“What is it now?” asked Mr. Hume.
“They have cut the track,” said the chief; “and it is as I thought, they have gone down from this tree to the ground, maybe to climb up further on.”
“Why?”
“Maybe a man has fallen to the ground here—who can say; or the stinging ants have made a home. That tree beyond is taboo to the little people, and we also will go down here.”
“What’s the good?” said Venning, beginning to climb up.
“No, no,” said Mr. Hume. “We must leave this to the chief;” and he turned to descend.
Venning, however, was standing well placed for a swing, and he let himself go, reaching out with his left hand for another hold, and gaining the other side easily. Compton, of course, followed, and the two stood examining the tree for sign of the path. The track certainly had gone through that tree, but there were no signs of recent passage, and moss had grown over the branches. They called down that they were going on, and, passing across several trees, found themselves once more cut off from the next tree, on which the well-beaten track once again ran on.

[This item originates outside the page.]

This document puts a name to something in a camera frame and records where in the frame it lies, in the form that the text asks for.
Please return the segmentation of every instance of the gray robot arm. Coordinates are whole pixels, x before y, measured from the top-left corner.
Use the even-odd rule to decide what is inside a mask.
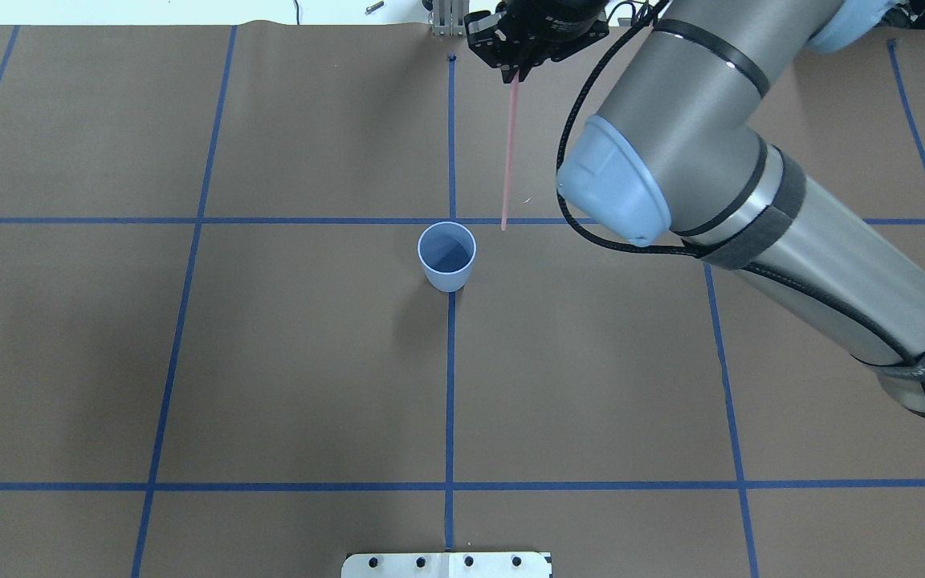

“Here’s the place,” they shouted, to guide the others; then looked about to see how they were to cross.
“We’ll have to shin down,” said Compton, “for there’s no crossing here.”
Venning sat down astride a branch with his back to the trunk.
“May as well rest awhile till they come up.”
“That’s a queer-looking branch underneath,” said Compton, following suit, and dropping a piece of bark on a bough that had attracted his attention. “It’s covered all over with little squares of velvet moss. See!”
“Suppose we lower our guns by the rope, then we can swarm down easily,” replied Venning, who had seen too many branches to be interested; and passing the rope round the two rifles, he lowered them to the ground, letting the rope follow.
“I believe it’s moving, or else I’ve got fever or something.”
“What’s moving?”
“That;” and Compton pointed down.
“By Jenkins!” muttered Venning; and the two knitted their brows as they peered down into the shadows, for the branch certainly was moving, and moving away as if it meant to part company with the trunk. Their glances ran along the branch outwards, and then their eyes suddenly dilated, and their bodies stiffened.
So they stood like images, their hands clasping a branch, their heads thrust forward, and their eyes staring. On the same level with their heads and about twelve feet off was the head of that moving “branch,” square-nosed, wedge-shaped, with the line of the jaws running right round to the broad part under the eyes, and a black-forked tongue flickering through an opening beneath the nostrils, It was the fixed stare of the lidless eyes, and the rigid position of the grim head poised in mid air on a neck that began like the muscular wrist of an athlete, thickening to where it was anchored on a branch three feet away to the size of an athlete’s leg. And while the head, with the three feet of neck remained rigid, the body was gliding out and up, finding an anchorage in the forks of the tree on a level with the head, in readiness for the attack.